What Is the Story of The Piano Lesson?
Set in 1936 in Pittsburgh’s Hill District, The Piano Lesson centers around the Charles family, who must decide what to do with an heirloom piano that has been in the family for generations. When Boy Willie returns home from a Mississippi prison with his friend Lymon and a truck full of watermelons, he’s ready to purchase the land where his ancestors worked as slaves—if only he can find the money to buy it. He has his eyes on selling that intricately carved piano, but his sister Berniece demands that it stay in the family, even though she doesn’t play it. As tension mounts, the ghost of Sutter, the man who once owned the Charles family as slaves, comes back to haunt them.

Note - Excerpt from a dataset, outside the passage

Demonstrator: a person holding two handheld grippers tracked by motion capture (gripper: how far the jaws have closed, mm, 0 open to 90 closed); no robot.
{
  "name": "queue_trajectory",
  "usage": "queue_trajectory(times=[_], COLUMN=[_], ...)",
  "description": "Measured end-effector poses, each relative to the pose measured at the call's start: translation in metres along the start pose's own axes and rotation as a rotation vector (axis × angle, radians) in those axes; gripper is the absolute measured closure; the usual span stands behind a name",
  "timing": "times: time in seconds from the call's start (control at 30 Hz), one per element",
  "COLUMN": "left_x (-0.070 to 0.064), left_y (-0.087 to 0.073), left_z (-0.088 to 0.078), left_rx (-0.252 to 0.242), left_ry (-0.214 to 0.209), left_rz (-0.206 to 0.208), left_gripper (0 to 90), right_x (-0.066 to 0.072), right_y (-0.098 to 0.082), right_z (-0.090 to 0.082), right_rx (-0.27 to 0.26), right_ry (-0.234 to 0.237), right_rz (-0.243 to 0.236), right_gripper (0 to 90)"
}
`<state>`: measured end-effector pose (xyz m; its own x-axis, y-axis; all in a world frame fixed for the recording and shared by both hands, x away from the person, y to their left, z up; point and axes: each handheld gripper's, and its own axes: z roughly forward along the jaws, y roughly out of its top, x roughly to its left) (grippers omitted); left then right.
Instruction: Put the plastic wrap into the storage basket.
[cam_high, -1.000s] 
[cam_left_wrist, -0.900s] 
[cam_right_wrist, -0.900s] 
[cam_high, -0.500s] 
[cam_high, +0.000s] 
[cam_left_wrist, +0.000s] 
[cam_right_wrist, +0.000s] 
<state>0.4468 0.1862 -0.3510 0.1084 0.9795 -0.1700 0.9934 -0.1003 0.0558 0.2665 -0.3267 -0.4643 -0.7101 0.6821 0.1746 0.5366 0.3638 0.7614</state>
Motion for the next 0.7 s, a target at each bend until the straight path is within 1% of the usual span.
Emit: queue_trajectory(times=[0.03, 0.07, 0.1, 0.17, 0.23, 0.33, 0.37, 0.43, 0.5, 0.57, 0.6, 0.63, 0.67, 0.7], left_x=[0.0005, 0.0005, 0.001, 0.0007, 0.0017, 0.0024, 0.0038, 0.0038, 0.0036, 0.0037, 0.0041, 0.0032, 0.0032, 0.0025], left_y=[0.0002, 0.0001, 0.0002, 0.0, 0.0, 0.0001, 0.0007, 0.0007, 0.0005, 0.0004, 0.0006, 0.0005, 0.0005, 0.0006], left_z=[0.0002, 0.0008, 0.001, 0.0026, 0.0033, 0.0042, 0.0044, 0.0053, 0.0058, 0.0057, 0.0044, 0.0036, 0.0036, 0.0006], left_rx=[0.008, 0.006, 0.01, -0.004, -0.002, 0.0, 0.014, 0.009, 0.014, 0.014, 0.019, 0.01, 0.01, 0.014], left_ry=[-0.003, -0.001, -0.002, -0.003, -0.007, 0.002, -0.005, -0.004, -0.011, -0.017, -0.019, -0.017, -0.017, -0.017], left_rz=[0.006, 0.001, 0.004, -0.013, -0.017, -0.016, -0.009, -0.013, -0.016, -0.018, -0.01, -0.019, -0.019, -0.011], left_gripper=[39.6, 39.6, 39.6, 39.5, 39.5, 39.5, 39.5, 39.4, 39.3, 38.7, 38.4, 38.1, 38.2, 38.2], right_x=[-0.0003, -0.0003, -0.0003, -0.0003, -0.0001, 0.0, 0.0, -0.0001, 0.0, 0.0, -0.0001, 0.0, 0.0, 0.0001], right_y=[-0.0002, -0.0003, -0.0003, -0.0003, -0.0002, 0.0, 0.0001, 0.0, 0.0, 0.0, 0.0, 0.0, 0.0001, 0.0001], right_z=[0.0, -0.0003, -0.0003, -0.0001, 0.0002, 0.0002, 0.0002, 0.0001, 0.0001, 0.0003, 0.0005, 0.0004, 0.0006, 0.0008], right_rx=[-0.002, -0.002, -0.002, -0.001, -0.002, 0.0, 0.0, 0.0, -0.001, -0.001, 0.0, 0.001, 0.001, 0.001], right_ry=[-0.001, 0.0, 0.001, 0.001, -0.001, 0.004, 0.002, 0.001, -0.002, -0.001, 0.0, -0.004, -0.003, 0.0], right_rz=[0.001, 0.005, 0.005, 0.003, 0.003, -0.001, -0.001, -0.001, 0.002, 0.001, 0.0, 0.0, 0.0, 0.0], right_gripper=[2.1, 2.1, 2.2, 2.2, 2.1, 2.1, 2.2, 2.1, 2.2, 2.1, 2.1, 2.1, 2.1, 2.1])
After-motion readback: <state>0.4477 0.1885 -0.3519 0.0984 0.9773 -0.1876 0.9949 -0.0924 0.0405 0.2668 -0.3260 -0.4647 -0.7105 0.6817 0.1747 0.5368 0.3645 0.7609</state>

[Brandon J.] Dirden, blunt, brusque, fast-talking, makes Boy Willie's verbal effusions a scrambling nonstop ride, perfectly balanced by [Roslyn] Ruff's steely, slow-burning determination.Review by Michael Feingold from The Village Voice
The first-rate production has been directed with meticulous care and a fantastically musical ear by Ruben Santiago-Hudson.Review by Linda Winer from Newsday
What Is The Piano Lesson Like?
The fourth work in August Wilson’s ten-play Century Cycle, The Piano Lesson is a moving and colorful play about a family learning to embrace change, while still accepting and acknowledging their shared legacy. Featuring an exquisitely carved piano sculpted by Vinnie Bagwell and an expansive—although threadbare—set by Michael Carnahan, The Piano Lesson captures the flavor and humor, along with the suffering and hardship, of an African-American family living in 1936. This Pulitzer Prize winning drama is a must-see.
Is The Piano Lesson Good For Kids?
No. Drinking, heavy petting and violence is portrayed onstage in The Piano Lesson, and clocking in at nearly three hours, most children won’t have the patience to sit through the performance. Older teens who are interested in August Wilson plays or family history may enjoy this production.